Amidorphin

Identifiers
- CAS Number: 94885-44-6;
- 3D model (JSmol): Interactive image;
- ChemSpider: 17289039;
- PubChem CID: 16132380;
- CompTox Dashboard (EPA): DTXSID801029562 ;

Properties
- Chemical formula: C_{131}H_{200}N_{30}O_{43}S_{2}
- Molar mass: 2947.29 g/mol

= Amidorphin =

Amidorphin is an endogenous, C-terminally amidated, opioid peptide generated as a cleavage product of proenkephalin A in some mammalian species; in humans and most other species, the peptide is 1 residue longer and is not amidated. Amidorphin is widely distributed in the mammalian brain, with particularly high concentrations found in the striatum, and outside of the brain in adrenal medulla and posterior pituitary. The 26-residue peptide named amidorphin is found in several species including bovine (Bos taurus), sheep (Ovis aries), and pig (Sus scrofa). Humans and commonly studied lab animals (mice, rats) produce a 27-residue peptide that does not have an amidated C-terminal residue; this is due to the absence of a Gly in the precursor sequence and replacement with Ala, which is not a substrate for the amidating enzyme (Peptidyl-glycine alpha-amidating monooxygenase).

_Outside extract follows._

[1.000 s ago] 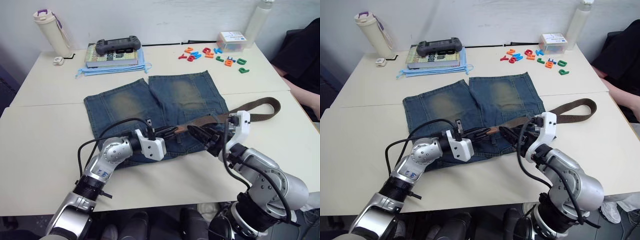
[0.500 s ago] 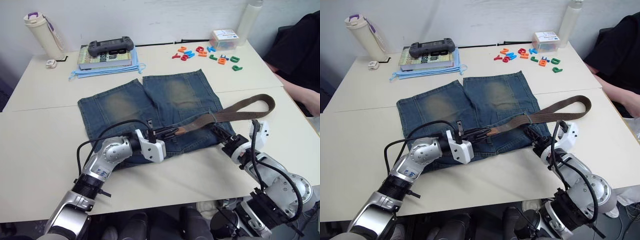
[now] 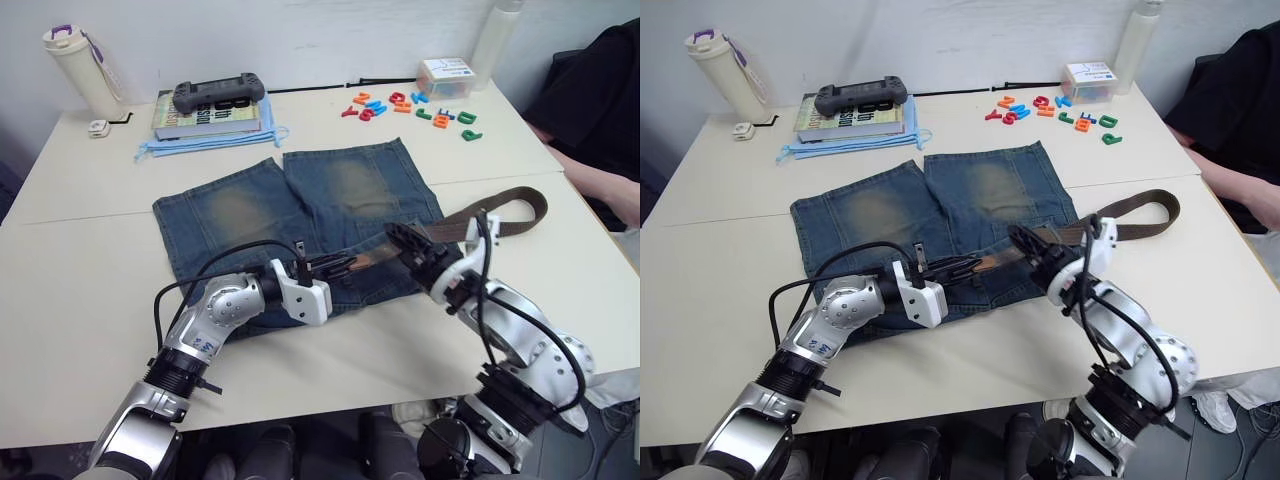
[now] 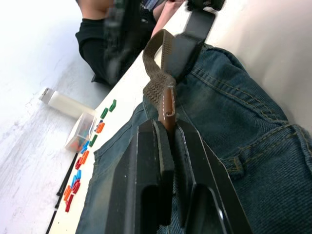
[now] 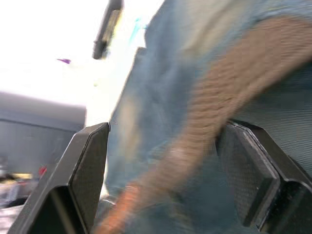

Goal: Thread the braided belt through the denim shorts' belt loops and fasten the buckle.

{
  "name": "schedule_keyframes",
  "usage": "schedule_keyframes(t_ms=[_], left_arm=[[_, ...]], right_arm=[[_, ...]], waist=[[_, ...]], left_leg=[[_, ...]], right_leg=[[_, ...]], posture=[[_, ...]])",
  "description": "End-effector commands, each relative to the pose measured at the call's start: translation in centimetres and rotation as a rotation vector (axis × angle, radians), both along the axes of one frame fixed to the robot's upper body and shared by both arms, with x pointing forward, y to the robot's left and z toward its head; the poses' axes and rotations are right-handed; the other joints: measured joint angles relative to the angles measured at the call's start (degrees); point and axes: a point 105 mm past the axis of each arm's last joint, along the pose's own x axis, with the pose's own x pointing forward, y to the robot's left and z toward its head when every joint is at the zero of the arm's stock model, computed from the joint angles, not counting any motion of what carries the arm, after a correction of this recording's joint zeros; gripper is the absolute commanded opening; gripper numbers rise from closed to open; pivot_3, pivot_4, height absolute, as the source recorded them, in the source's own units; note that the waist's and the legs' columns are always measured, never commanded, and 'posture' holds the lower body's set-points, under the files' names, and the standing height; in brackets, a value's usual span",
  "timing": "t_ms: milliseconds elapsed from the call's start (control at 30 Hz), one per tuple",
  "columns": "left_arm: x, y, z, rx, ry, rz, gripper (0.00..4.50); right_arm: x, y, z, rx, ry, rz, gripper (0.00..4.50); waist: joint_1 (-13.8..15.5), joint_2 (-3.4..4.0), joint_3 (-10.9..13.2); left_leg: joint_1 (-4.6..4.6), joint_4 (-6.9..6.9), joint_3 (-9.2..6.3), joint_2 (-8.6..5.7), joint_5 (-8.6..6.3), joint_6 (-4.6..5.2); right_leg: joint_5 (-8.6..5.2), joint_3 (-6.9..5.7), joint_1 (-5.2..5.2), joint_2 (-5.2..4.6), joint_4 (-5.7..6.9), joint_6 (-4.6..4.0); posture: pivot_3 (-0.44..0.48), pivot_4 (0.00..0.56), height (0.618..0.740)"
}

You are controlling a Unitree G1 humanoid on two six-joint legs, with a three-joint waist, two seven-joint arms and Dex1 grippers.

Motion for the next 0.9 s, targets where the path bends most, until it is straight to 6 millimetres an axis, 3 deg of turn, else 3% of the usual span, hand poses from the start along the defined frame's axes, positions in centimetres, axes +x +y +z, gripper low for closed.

The properties of the 27-residue peptide are presumably similar to those of amidorphin, although this has not been adequately tested.

In some brain areas, amidorphin is extensively further reduced into smaller fragments, such as the non-opioid peptide amidorphin-(8-26), or in humans, amidorphin-8-27. Cleavage of amidorphin into these smaller fragments releases the N-terminal [[Met-enkephalin|[Met]-enkephalin]] sequence of amidorphin.